What Will Revolution Look Like?

Adam Shostack adam at homeport.org
Sun Nov 2 01:01:42 PST 1997



	The distinction between civilians and soldiers, which came
about in the 17th and 18th centuries, is close to meaningless in the
context of a modern revolution.  However, this distinction, and the
Clausewitzian claim that war is the continuation of politics by other
means, underly the 'law of war.'

	War as the continuation of politics implies that the State
sends soldiers to war against other soldiers to fight for policy
rights.  War to gain teritory, war over insults or honor, religious
war, is seen as a thing of the past.  Barbaric.  Modern warriors can
not understand people who play by other rules.  To some extent, this
has been good for us civilians.  The firebombings of German cities
were an exception, not the rule.

	However, as the anti-colonial movement demonstrated, a people
can effectively fight a modern army, and win.  They are marked as
terrorists, defamed for their capitalist activites such as drug
smuggling to finance the struggle, and hanged when caught. 

	A modern revolution, as Mao taught, is based on forcing people
to decide if they are with you or against you.  There are no neutrals
who simply want the status quo to continue, because once the
revolutionaries have started to do their job, the state lashes out,
passing facist new laws (see Northern Ireland, Peru, the United
States).  The status quo disappears, and the revolutionaries are
committed.  It is only by making starkly clear who stands where that
enough people to fuel the revolution can have the manpower to sucseed.
The alternative to the revolution becomes living under the government
that killed your family members.  In Algeria, once the first few
thousands of martyrs died, every additional person the French killed
was a new reason to fight.  Surrender, to the Alerians, became
inconcievable.  Life as French was not worth living.  So they fought.

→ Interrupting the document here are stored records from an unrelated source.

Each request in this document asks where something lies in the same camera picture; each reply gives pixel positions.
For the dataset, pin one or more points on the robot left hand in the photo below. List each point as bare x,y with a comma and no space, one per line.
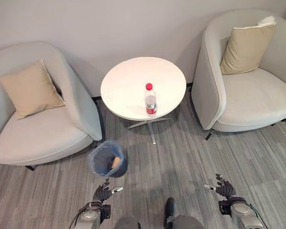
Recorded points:
102,192

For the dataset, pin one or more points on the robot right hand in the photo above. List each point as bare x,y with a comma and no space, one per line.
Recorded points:
226,188

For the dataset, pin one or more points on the robot right silver arm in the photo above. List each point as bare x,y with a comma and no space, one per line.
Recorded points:
243,212

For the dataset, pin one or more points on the robot left silver arm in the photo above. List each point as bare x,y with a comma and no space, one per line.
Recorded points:
90,215

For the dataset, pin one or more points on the small dark trash bin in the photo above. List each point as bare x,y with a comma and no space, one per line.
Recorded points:
119,169

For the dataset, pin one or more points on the translucent blue bin bag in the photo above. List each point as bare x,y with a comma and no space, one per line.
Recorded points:
105,159

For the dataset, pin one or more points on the yellow crumpled garbage piece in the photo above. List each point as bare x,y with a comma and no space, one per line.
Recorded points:
116,162

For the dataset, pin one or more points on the round white tea table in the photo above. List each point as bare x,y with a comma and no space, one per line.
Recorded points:
143,88

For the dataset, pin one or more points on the clear bottle with red cap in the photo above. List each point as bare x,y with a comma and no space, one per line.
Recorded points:
150,103

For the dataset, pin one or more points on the light grey armchair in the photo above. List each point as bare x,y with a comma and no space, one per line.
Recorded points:
243,78
38,107

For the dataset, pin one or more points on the beige square cushion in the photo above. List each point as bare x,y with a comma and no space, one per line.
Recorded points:
31,89
246,48

	When the revolution comes to the United States, it will not be
a pretty thing.  Our best hope is for a rapid surrender of the current
government, which is not likely.  By deploying now the tools of
communication (remailers, strong encryption, directions for building
bombs and traps, cheap radio transmitters), as well as the tools for
deception (how hard is it to build a fake GPS transmitter?), and the
understanding that the US governemnt has grown cancerous, we bring
closer the begenning and the end of the revolution.

	We bring its start closer by forcing the Government to show
its true colors, turning more people against it.  We bring its finish
closer by having ready the tools to render ineffective the large
fighting machines we have paid for, by making it clear tht the
government does not have the support of the people, and by making it
clear that once committed, we will have to fight.

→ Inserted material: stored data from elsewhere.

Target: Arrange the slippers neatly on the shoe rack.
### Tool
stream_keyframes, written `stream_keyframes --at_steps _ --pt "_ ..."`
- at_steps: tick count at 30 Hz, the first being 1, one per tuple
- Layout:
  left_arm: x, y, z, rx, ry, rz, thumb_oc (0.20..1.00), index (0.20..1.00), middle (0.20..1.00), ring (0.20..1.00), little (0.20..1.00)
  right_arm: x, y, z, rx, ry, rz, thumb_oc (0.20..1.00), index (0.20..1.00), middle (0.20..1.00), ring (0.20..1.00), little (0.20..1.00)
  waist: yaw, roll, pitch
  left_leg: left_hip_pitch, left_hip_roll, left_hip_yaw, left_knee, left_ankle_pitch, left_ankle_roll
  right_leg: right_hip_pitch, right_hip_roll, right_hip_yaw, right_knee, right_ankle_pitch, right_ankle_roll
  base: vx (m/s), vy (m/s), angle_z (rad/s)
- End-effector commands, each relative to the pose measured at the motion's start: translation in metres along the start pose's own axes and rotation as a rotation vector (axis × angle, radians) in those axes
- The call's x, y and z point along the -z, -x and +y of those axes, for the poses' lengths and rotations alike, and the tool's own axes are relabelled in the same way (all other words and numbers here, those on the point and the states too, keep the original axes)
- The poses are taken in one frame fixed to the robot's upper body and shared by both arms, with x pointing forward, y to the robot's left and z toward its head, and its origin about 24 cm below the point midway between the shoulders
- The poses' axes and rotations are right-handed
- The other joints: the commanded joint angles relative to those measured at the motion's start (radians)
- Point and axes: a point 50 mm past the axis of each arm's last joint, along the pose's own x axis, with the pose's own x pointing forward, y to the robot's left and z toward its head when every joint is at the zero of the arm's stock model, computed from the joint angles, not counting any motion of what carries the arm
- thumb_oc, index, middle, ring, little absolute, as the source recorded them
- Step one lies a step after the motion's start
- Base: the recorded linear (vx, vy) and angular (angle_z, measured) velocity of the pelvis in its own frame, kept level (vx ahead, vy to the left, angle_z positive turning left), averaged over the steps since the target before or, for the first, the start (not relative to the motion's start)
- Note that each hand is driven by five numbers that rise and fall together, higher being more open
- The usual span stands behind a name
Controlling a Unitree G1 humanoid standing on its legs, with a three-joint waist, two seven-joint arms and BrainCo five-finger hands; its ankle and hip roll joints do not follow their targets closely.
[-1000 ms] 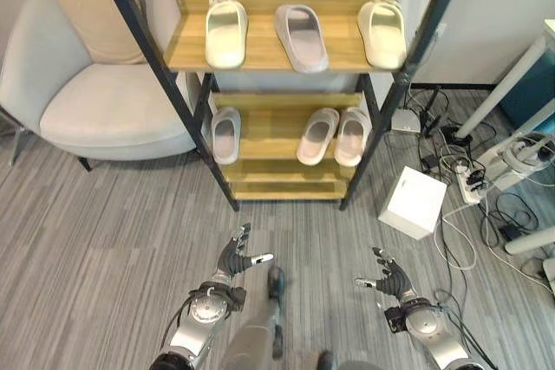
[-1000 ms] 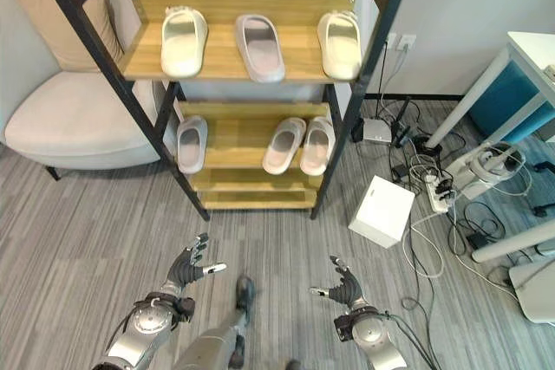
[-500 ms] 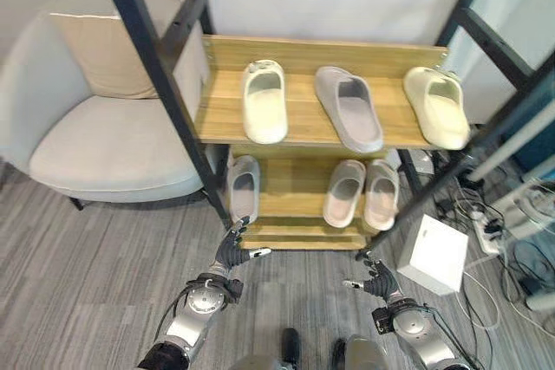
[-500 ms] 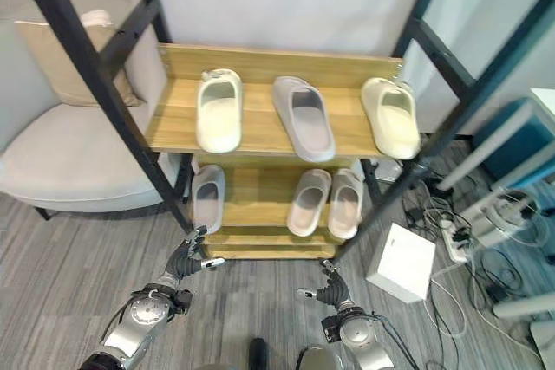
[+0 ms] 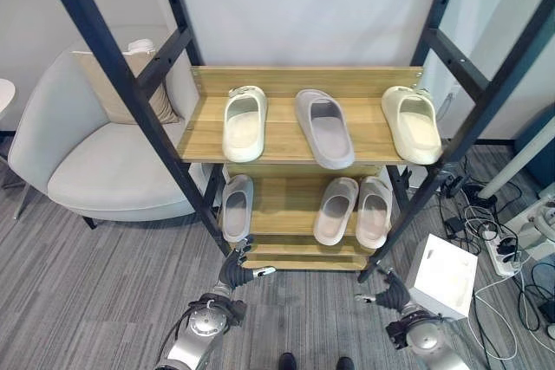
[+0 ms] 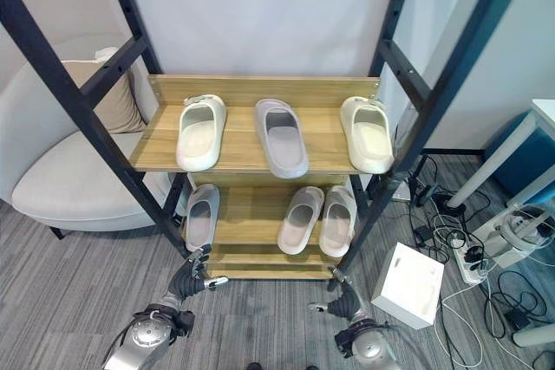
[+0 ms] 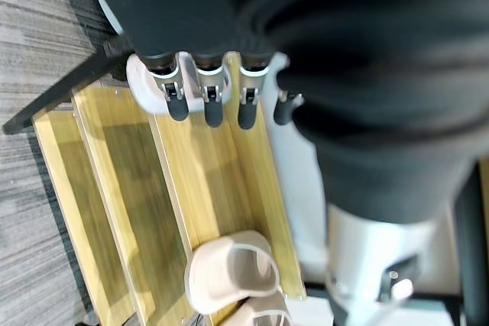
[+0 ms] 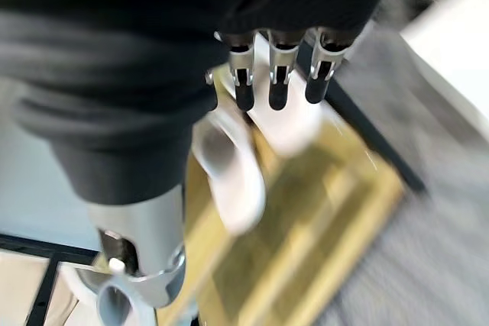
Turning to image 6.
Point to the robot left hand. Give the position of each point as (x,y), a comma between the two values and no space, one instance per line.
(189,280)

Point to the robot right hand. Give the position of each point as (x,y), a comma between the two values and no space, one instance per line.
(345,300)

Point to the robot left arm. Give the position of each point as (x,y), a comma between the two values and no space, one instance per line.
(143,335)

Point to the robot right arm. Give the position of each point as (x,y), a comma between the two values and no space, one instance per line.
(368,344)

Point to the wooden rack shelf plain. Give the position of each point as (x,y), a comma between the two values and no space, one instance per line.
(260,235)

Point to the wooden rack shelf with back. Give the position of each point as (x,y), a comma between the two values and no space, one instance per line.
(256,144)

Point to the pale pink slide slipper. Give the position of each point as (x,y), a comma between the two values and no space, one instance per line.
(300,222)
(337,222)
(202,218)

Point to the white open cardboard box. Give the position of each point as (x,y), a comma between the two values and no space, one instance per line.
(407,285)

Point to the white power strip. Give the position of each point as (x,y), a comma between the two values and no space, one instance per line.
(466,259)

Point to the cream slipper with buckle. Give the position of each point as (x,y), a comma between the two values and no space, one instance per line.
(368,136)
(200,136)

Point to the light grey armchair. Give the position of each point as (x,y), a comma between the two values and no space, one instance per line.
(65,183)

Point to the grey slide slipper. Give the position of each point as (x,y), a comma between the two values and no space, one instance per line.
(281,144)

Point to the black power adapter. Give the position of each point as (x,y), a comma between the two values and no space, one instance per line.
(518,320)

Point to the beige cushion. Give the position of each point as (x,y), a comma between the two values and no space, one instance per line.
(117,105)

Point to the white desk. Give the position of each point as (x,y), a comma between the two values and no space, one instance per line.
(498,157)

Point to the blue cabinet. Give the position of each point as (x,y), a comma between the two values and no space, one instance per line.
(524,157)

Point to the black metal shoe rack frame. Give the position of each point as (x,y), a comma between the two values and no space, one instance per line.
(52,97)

	So, Tim, we disagree that it will be like nothing seen before.
It will be like many modern revolutions, because we can't force the
government to fight on our terms today.

	20 years later, we will look back, and realize that
governments have murdered most of the innocents they will ever kill,
because will can deploy technology to make government voluntary.  But
we're not there, and getting there may be bloody.

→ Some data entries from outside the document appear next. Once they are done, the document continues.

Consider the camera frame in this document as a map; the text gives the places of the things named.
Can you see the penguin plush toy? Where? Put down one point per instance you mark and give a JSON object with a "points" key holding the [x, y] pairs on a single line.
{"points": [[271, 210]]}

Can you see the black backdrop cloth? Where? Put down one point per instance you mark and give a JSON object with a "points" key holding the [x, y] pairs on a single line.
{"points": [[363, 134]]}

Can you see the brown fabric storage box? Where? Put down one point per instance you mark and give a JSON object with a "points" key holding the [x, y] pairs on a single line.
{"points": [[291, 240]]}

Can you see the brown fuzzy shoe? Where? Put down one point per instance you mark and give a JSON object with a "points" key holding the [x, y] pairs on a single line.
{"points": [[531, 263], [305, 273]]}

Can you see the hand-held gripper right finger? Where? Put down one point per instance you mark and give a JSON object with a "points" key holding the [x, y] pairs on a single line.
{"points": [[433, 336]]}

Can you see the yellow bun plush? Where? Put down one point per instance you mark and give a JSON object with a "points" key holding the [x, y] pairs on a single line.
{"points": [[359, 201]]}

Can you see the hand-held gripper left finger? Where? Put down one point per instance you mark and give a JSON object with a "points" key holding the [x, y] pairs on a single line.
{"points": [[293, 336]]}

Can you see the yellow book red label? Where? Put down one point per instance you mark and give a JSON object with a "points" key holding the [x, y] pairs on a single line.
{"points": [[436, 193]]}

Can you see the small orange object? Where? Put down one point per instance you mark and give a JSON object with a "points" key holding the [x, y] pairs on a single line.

	There is, of course, Duncan's Berlin Wall theory, but I fear
things will have to get worse before they get better.

Adam


Tim May wrote:
| Some of the questions by Mark Rogaski and others ask about the nature of
| the revolution I and others are predicting and encouraging.
| 
| What will a just revolution, like those anticipated by Jefferson, Franklin,
| and others, look like?
| 
| The British thought the colonial rebels were "playing dirty" by shooting
| from behind trees instead of marching in bright uniforms with drums and
| bugles to herald their way.
| 
| Modern armies think freedom fighters are "terrorist scum" for not fighting
| honestly and fairly in their own M-1 Abrams tanks and aircraft carriers.
| 
| So, too, will revolutionaries be seen as fighting "unfairly" and being
| unethical sneaks, child killers, and terrorists.
| 
| (As if children and other innocents did not die in various incidents in
| past wars, on all sides.)
| 
| When Jefferson predicted that a revolution was needed every 20 years or so,
| he surely was not saying that throwing one party out of leadership and
| putting the other party in was an example of such a revolution, or that
| "campaign reform" is such an example. Nor was he saying that the only valid
| revolution would be when a buch of citizens or states got together their
| own army and marched on Washington.
| 
| (Actually, raising such an army is in violation of numerous laws about
| heavy weaons, licenses to carry weapons, etc. No doubt illegal. Ironically.)
| 
| No, the revolution, when it comes, will likely be different from anything
| quite like we've seen to date.


-- 
"It is seldom that liberty of any kind is lost all at once."